III. THE FUTURE (THE THINGS WHICH SHALL BE HEREAFTER"), PART
2b--6:1-22:21
C. The Second Half of the Tribulation, Part
6--17:1-18:24
6. The Two Babylons--17:1-18:24
b. Babylon, The
City--18:1-24
(I)
The second angel's announcement--vv. 1-3
(A) This angel is different from that of chapter 17.
(1) May well be another of the seven angels
(2) Has great authority--this does not signify
Jesus Christ
(a) Christ is not just another
angel, but He is the Angel of Jehovah. Remember the word angelos
in
the Greek
means messenger.
(b) Christ does not have
just great authority, but all authority in heaven and on earth.
(c) Not to be confused with
our Lord's second coming in Revelation19:11-16 as some do.
(3) One writer has identified, this angel with
the one in 14:8 who announces the fall of Babylon.
(4) This angel being different from the one in
chapter 17 reemphasizes the fact that this Babylon is
different from the one in
chapter 17.
(B) The announcement--vv. 2, 3
(1) Babylon the Great is fallen, is fallen.
(a) "The double use of
'fallen' emphasizes the fact which excellent expositors have found
here--that
of the
double overthrow of chapters 17 and 18." (Newell, 286; italics
is his.)
(b) This would also emphasize
that the two Babylons although separated by considerable distance
are definitely
related.
(c) This phrase would also
suggest that perhaps this is a development of the angelic
announcement
of 14:8.
(2) The habitation of devils, etc.--v.
2b
(a) As a habitation of
devils the whole place would be demon possessed.
(b) Remember this was the
beginning place of all idolatry.
(c) Cf. Isaiah 13:1, 19-22;
34:14ff.
(d) As a hold of every
foul spirit
((I)) The
word "hold" is "a place of detention: as it were an appointed
prison."--Alford, IV:714
((II)) Again,
this part emphasizes that Babylon, the city, is demon possessed.
((III)) Thus,
Babylon is seen as the jailhouse of demonic forces.

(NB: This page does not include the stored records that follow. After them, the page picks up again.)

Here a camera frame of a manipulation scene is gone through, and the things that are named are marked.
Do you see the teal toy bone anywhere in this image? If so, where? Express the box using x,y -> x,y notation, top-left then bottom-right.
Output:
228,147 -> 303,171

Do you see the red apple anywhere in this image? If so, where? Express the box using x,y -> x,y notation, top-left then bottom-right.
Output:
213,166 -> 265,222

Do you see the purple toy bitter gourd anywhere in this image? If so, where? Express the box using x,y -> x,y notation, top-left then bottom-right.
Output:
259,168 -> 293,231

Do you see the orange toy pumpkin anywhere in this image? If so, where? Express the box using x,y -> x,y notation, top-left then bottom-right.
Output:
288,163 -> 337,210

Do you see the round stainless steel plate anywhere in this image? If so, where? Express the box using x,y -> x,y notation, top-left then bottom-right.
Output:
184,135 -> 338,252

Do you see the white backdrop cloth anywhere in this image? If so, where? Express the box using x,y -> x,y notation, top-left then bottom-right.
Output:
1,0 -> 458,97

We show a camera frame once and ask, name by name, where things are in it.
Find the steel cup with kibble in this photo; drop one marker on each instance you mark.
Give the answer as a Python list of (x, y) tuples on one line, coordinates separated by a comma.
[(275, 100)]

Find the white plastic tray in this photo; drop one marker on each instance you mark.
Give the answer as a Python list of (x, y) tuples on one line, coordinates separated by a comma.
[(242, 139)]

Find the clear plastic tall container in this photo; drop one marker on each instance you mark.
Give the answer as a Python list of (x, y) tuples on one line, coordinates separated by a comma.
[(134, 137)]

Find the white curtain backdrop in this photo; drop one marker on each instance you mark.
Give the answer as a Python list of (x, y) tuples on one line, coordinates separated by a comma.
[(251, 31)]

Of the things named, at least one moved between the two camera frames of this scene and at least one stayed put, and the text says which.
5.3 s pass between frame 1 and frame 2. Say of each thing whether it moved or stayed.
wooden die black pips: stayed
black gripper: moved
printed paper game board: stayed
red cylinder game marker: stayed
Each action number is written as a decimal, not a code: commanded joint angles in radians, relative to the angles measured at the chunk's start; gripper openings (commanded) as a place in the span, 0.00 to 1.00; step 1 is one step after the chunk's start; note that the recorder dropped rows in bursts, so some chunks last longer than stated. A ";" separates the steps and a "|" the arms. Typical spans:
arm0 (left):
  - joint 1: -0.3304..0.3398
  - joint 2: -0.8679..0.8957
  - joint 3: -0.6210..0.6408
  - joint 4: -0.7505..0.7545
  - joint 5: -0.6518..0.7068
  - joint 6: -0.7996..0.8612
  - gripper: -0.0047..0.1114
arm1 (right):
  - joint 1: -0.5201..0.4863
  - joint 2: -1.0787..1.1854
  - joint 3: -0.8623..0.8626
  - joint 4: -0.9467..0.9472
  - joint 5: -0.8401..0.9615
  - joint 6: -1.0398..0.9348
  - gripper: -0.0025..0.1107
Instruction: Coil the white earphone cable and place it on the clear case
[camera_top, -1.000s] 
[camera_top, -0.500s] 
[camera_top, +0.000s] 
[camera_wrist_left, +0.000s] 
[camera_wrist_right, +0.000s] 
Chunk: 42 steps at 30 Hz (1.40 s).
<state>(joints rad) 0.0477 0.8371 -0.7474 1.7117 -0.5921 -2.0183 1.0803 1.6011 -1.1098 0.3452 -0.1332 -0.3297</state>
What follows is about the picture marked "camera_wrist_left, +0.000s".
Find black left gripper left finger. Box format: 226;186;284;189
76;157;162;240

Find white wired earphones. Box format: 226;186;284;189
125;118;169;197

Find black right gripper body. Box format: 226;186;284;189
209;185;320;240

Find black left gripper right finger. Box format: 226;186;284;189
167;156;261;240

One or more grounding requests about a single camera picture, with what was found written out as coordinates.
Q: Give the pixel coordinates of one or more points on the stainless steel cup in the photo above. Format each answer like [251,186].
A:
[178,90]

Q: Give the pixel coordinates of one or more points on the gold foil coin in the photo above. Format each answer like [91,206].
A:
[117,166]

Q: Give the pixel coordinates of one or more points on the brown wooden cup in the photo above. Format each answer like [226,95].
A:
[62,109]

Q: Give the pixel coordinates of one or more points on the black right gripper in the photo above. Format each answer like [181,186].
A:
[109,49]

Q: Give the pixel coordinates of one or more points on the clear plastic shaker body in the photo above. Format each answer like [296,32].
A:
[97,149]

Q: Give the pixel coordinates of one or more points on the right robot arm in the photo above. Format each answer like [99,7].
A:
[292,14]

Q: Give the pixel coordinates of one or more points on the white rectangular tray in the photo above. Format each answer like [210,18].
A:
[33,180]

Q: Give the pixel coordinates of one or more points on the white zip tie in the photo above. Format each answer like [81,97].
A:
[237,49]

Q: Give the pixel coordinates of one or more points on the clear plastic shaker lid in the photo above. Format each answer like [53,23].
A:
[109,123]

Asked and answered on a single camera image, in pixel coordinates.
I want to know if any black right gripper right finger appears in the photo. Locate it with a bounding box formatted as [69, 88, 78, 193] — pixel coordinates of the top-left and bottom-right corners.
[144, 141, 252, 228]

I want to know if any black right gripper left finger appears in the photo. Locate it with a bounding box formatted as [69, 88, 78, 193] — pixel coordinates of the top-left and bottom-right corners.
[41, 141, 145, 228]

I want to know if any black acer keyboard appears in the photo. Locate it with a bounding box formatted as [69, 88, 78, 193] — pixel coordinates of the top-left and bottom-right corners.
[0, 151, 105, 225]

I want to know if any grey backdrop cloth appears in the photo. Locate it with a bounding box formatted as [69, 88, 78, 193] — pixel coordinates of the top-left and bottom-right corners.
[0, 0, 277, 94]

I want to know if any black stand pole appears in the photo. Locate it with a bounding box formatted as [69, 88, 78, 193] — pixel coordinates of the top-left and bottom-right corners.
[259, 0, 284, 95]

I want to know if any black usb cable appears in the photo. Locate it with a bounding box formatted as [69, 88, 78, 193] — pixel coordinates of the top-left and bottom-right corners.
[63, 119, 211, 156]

(3) "All nations have drunk"--v. 3
(a) This verse clearly indicates
that the two Babylons are interrelated.
(b) Although the harlot,
the Mystery Babylon, is physically separated from Babylon, the city, it is
nevertheless
related to it in that Babylon, the city (which city is the one that was and
shall be on
the River
Euphrates), was the original site of all idolatry.
(c) However, more is here
than religious fornication--that is, idolatry, for the verse speaks
commercialism.
(d) The word rendered
abundance is the dunimis, power. Thus the last part of
the verse can
read,
"through the power of her luxury." In other words, "Money will
talk."
(II)
The call to God's people--vv . 4, 5
(A) Another voice from Heaven--v. 4a
(1) This certainly is another angel.
(2) Some have construed it to be God the Father,
but no great necessity exists here for God to speak
Himself; an angelic messenger
would suffice.
(B) The call of warning--v. 4b
(1) Come out of her
(a) Isaiah 48:20 clearly
indicates that this refers to redeemed Israel.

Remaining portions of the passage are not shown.